Expectations or Expectancy

This season, I have been learning a lot about the difference between expectations and the attitude of expectancy. 

We all have, and I think, need expectations. They can be a source of great excitement or discouragement.  It seems to me that there are a few options regarding expectations:

  1. Attempt to have no expectations and therefore live a life aimlessly wandering from one experience to the next,
  2. Set high expectations and experience pleasure, resentment, or disappointment as they are or are not accomplished or
  3. Manage expectations to not allow our spiritual, mental, or emotional outlook to depend on them. 

The first option is accepted by many in life who come to this mindset after a lifetime of unfulfilled expectations. They finally give up on having expectations so they are not disappointed. They live a life of neither expecting much nor celebrating much.  It seems a lot of older people can live with this perspective after many failed expectations toward the end of their lives. But I think a lot of younger people today also live with this mentality because of their sense of having little control over their lives.

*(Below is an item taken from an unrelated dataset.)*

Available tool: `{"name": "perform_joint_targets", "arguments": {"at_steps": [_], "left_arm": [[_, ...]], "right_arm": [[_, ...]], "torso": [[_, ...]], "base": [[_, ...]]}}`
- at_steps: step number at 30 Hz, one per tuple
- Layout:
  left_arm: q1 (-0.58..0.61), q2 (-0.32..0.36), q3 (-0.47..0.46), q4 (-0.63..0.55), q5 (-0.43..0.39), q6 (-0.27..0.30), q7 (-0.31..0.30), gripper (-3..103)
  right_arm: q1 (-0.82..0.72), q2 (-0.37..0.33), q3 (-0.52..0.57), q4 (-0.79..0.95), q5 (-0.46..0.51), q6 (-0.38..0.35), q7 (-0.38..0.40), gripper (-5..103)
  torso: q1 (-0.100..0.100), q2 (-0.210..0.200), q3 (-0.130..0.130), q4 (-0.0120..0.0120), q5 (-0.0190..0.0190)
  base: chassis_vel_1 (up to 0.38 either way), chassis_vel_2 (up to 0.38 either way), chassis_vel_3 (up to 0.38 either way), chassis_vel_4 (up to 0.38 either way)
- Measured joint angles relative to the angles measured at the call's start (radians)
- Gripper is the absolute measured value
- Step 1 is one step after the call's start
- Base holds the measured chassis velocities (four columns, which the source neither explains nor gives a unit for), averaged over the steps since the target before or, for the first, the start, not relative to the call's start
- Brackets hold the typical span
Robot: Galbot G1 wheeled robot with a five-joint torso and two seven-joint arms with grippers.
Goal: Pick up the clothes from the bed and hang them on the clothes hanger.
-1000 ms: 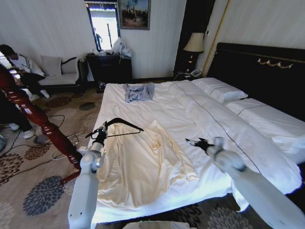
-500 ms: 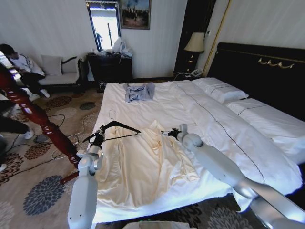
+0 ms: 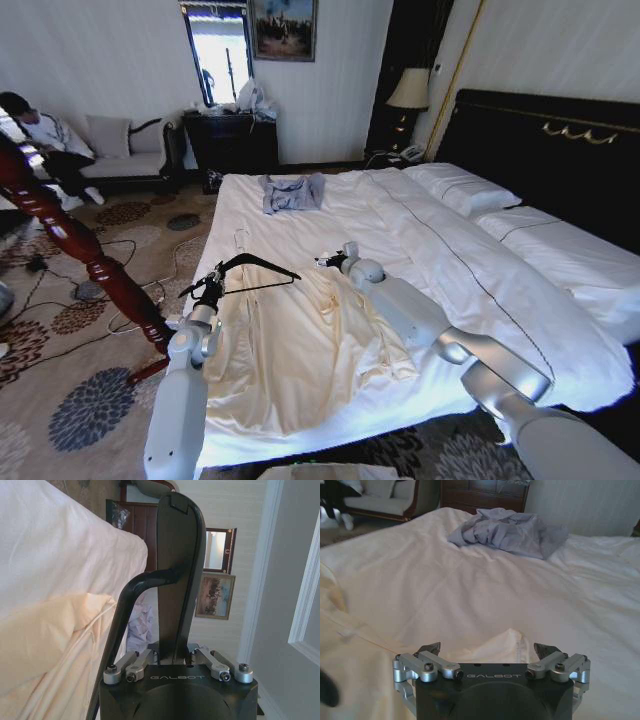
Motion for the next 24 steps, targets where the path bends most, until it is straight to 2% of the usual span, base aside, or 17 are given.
{"name": "perform_joint_targets", "arguments": {"at_steps": [2,6,7,9,13,21,24], "left_arm": [[0.001,0.004,0.004,-0.001,-0.001,0.0,0.001,23],[-0.004,0.012,0.02,0.002,-0.002,-0.001,0.003,23],[-0.006,0.014,0.025,0.003,-0.002,-0.001,0.003,23],[-0.008,0.018,0.03,0.003,-0.003,-0.001,0.003,23],[-0.008,0.023,0.032,0.003,-0.005,-0.002,0.004,23],[-0.003,0.033,0.032,0.002,-0.008,-0.002,0.007,23],[-0.003,0.034,0.032,0.002,-0.007,-0.002,0.007,23]], "right_arm": [[0.002,0.016,0.005,-0.038,-0.036,0.014,0.004,100],[0.005,0.026,0.015,-0.08,-0.056,0.02,0.011,100],[0.006,0.029,0.018,-0.095,-0.068,0.023,0.012,103],[0.008,0.04,0.029,-0.14,-0.115,0.042,0.01,98],[0.009,0.052,0.045,-0.178,-0.129,0.054,0.003,101],[0.016,0.08,0.055,-0.227,-0.132,0.072,-0.006,97],[0.023,0.098,0.058,-0.258,-0.14,0.075,-0.012,87]], "torso": [[0.0,0.0,0.0,0.0005,0.0001],[0.0,0.0,0.0,-0.0003,0.0001],[0.0,0.0,0.0,-0.0003,0.0],[0.0,0.0,0.0,-0.0004,0.0002],[0.0,0.0,0.0,0.0001,0.0002],[0.0,0.0,0.0,0.0002,0.0001],[0.0,0.0,0.0,0.0001,0.0001]], "base": [[0.0,0.0,0.0,0.0],[0.0,0.0,0.0,0.0],[0.0,0.0,0.0,0.0],[0.0,0.0,0.0,0.0],[0.0,0.0,0.0,0.0],[0.0,0.0,0.0,0.0],[0.0,0.0,0.0,0.0]]}}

The second option is most often taken by young people who have such high expectations for their lives. Their emotions are up and down as they live from one expectation to another and then have them fulfilled or dashed as they do or don’t come true. I suppose there are some who never outgrow this roller coaster approach to their emotional mindset.

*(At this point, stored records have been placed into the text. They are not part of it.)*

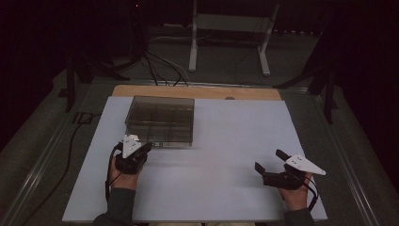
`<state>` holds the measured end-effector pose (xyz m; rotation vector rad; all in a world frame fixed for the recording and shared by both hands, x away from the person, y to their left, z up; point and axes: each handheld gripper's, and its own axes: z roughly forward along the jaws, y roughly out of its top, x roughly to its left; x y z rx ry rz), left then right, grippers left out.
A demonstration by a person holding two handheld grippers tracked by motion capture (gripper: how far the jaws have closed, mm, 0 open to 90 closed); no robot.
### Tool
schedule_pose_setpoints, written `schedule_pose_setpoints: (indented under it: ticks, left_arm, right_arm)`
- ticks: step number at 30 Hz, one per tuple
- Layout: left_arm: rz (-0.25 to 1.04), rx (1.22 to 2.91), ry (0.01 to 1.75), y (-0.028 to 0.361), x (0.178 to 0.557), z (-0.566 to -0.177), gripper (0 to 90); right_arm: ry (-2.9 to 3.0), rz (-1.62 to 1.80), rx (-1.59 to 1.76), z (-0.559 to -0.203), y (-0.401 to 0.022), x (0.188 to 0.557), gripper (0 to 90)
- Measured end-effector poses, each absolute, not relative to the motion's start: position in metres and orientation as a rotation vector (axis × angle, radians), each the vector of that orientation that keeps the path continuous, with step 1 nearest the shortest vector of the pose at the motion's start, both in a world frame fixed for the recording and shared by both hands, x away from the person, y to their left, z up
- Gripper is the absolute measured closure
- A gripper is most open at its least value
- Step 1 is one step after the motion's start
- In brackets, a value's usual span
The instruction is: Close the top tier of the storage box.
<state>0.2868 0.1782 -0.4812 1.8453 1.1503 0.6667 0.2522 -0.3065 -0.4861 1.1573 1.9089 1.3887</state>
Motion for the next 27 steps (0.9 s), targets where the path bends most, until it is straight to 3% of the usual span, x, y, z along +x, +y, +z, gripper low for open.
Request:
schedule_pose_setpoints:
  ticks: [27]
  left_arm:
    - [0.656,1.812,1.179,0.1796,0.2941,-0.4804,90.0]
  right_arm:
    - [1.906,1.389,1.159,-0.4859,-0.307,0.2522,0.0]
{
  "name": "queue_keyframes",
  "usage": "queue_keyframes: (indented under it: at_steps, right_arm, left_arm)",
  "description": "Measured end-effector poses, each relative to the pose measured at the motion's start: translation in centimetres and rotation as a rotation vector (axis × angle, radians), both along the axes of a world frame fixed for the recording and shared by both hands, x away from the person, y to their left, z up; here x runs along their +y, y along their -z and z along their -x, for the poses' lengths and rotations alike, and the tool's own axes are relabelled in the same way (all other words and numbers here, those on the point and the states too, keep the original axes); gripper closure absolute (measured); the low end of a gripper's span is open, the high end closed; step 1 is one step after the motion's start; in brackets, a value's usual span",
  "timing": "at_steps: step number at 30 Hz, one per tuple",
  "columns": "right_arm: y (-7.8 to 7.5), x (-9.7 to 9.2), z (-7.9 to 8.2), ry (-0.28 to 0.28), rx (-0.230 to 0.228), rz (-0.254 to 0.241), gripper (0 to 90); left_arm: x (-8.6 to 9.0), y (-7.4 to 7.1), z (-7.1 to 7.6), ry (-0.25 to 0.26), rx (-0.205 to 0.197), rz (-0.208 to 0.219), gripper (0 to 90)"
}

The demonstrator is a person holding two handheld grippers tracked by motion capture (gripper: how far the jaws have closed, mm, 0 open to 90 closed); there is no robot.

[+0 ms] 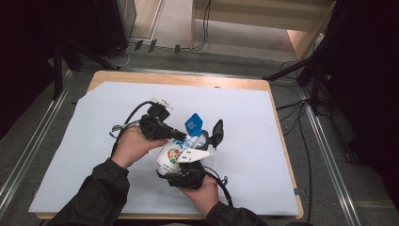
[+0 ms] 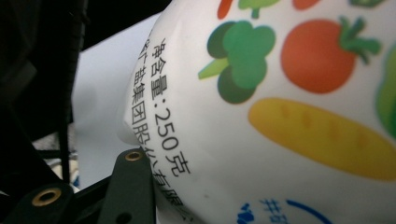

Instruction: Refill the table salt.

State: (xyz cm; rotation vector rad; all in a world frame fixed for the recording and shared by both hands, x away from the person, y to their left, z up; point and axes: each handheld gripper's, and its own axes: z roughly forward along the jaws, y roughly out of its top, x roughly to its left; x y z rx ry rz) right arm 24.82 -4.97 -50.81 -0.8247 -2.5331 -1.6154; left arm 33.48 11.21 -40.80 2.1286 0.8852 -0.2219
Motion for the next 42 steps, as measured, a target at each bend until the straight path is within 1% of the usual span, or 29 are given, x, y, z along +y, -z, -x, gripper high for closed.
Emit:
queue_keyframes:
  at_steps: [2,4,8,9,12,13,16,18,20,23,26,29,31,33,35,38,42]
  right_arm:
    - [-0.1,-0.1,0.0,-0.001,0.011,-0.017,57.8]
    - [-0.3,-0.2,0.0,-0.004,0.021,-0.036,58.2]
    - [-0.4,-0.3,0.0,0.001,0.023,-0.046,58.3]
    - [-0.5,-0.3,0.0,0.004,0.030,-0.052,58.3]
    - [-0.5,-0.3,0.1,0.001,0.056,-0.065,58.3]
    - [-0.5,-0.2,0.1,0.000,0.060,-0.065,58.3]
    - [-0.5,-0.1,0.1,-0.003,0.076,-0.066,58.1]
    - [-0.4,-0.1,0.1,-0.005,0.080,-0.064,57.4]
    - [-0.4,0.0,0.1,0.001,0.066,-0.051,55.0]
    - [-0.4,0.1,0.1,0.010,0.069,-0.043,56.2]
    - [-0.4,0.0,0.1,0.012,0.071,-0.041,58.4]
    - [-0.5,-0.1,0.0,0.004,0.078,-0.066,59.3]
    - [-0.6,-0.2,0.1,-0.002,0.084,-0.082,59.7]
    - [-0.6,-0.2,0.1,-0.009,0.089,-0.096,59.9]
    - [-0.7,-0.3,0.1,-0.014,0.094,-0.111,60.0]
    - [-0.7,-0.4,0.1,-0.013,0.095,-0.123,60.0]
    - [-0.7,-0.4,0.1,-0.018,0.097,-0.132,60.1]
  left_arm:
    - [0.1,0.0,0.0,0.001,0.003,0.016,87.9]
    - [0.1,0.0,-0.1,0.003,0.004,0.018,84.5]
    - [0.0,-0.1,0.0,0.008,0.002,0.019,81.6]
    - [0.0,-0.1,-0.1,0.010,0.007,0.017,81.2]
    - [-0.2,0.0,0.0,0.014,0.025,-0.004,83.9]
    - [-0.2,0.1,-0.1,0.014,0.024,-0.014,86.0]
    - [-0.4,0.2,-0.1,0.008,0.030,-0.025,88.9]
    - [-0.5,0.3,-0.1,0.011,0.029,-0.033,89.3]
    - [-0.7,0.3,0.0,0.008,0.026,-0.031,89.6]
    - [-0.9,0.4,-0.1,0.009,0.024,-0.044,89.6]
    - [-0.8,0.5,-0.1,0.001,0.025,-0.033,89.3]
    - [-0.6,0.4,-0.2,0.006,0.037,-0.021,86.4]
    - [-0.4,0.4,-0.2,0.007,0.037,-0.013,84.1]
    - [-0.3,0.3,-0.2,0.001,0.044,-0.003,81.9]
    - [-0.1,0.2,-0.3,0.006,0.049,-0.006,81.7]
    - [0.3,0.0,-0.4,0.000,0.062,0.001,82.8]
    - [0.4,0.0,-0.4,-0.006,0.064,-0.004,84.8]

The third option seems to me to be the one represented most in scripture.  This is where expectancy comes in. It is a check or counterbalance to expectations.  Because it lives with a clear future-oriented mindset but doesn’t lock into an exact outcome as necessary for one’s faith or a positive mental/emotional health. I believe expectations can and should motivate us, but the fulfillment of them shouldn’t be tied to our continued growth spiritually, mentally, or emotionally.

So, how do we set appropriate expectations while at the same time keeping an attitude of expectancy?  Expectancy is an attitude of hope that God will continue to work in and through our lives regardless of specific outcomes.  Expectancy comes from surrendering the outcome to God’s jurisdiction.  To be very honest, so much of whether something succeeds is way beyond our ability to control.  So, it is dangerous to have expectations based on things over which we have little control. A good read on this perspective is Tim Harford’s book Adapt; why success always starts with failure.

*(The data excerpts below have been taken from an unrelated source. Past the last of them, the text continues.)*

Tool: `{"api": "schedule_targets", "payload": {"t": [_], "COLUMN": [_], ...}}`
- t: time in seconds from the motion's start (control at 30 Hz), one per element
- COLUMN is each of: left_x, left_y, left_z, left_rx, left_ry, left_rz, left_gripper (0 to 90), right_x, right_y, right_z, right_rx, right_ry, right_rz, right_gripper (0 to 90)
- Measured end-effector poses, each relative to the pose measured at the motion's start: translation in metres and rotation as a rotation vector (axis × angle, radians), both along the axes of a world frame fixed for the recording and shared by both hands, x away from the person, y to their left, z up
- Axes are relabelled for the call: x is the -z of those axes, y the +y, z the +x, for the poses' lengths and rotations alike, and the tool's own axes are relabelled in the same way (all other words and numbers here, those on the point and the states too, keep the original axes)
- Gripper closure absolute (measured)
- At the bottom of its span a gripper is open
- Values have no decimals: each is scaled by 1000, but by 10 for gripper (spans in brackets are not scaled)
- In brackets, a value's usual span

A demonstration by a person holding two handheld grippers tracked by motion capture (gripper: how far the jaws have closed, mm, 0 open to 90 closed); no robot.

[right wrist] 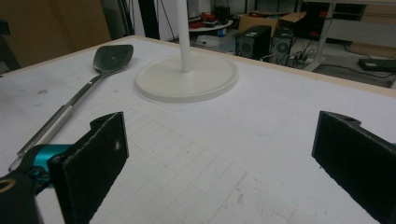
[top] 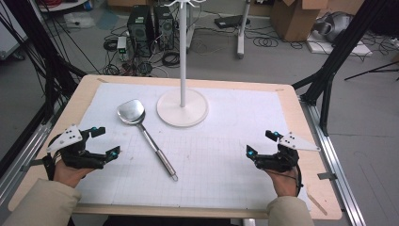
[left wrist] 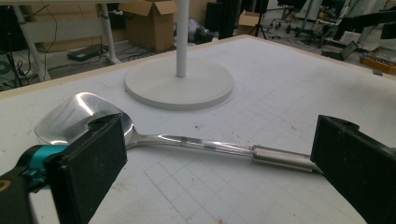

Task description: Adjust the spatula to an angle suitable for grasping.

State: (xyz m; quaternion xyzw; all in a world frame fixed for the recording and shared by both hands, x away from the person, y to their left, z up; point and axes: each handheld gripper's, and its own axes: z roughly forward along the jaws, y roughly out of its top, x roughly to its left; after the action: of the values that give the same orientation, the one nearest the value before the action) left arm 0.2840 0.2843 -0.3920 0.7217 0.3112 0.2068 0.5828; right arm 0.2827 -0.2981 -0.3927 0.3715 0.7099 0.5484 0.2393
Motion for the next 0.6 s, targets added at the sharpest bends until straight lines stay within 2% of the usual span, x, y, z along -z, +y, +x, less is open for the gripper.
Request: {"api": "schedule_targets", "payload": {"t": [0.23,0.5,0.6], "left_x": [1,-2,-3], "left_y": [-1,2,2], "left_z": [0,-2,-1], "left_rx": [1,3,13], "left_ry": [4,8,7], "left_rz": [4,-3,11], "left_gripper": [39,39,39], "right_x": [-1,-1,-2], "right_y": [-3,0,0], "right_z": [-3,-2,-3], "right_rx": [5,1,-3], "right_ry": [-1,-4,-8], "right_rz": [15,4,-2], "right_gripper": [28,28,28]}}
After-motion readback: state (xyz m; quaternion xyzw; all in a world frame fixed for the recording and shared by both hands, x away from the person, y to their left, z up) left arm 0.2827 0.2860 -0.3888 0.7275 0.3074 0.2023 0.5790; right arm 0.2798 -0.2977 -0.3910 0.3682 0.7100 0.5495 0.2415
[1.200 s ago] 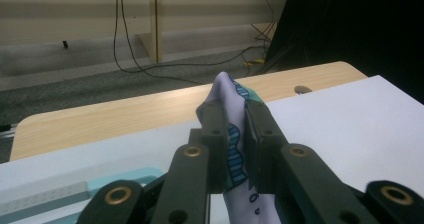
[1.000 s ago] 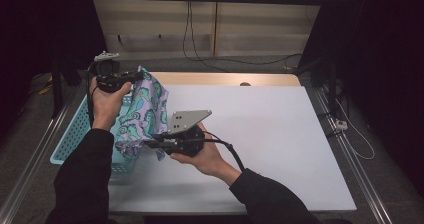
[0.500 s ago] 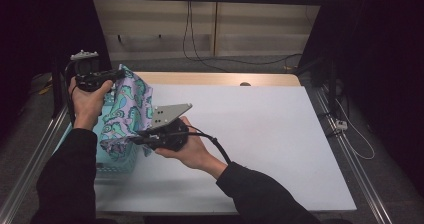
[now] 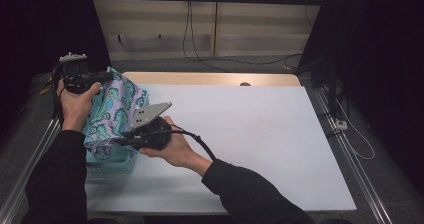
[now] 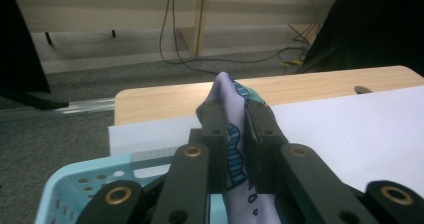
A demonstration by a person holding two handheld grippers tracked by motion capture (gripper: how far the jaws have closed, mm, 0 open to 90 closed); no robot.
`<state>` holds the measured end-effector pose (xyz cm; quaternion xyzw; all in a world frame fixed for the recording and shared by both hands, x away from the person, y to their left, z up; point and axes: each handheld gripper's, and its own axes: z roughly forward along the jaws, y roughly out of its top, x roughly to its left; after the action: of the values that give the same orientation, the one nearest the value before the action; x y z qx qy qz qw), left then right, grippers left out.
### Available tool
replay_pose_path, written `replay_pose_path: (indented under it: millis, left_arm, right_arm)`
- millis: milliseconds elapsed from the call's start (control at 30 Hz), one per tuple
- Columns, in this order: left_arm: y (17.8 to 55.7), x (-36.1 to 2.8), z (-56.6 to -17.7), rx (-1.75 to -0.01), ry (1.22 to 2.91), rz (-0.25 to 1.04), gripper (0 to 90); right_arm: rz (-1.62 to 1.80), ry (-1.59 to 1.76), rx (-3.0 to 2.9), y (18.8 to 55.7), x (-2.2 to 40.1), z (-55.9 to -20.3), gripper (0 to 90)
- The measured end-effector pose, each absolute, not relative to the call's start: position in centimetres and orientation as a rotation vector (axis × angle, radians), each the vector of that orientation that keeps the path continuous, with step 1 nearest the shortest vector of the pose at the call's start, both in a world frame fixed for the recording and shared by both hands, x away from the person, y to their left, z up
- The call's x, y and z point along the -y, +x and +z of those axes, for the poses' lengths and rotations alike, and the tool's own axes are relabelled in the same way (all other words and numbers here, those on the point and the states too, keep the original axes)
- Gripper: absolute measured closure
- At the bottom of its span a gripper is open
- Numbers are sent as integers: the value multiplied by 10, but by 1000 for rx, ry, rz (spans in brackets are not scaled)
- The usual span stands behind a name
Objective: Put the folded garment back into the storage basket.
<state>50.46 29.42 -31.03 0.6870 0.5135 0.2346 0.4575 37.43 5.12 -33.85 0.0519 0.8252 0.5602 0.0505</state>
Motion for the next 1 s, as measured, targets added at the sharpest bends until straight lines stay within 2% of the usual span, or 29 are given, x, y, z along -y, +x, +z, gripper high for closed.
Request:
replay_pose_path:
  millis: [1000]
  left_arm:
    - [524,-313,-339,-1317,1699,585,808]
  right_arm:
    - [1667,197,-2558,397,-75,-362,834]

If we set expectations but realize the fulfillment of them is often beyond our ability to control, we can keep growing because we know that God is at work for our maturity and growth.  In that hope, we can depend. That is why James tells us to have joy during significant trials because we know God is producing growth in our lives through these tough times. 

Consider it pure joy, my brothers and sisters, whenever you face trials of many kinds, because you know that the testing of your faith produces perseverance. Let perseverance finish its work so that you may be mature and complete, not lacking anything.

James 1.2-4

This can keep us from a roller coaster faith while still having excitement for the future and not living a boring unfulfilled life.

The last few weeks have been a real struggle in living this truth for me.  Six months ago, I bought a 2015 Tesla with only 23,000 miles for a great price.  Of course, I had great expectations.  But I found out last week it needed a $8,000 repair. 

We can’t afford another car at this time without a trade-in, but Tesla didn’t want to take it as a trade-in.  So, I am living in the midst of having hope in God’s providence while living with some failed expectations.

This is a great opportunity to go from an expectation tied to a specific outcome to an attitude of expectancy that looks to God to work through these circumstances to produce a trusted end…my trust in him.  That is why our Lord is called the God of Hope in Romans 15.3, and it is God who gives us hope.  We don’t need to conjure it up; we simply need to live in it.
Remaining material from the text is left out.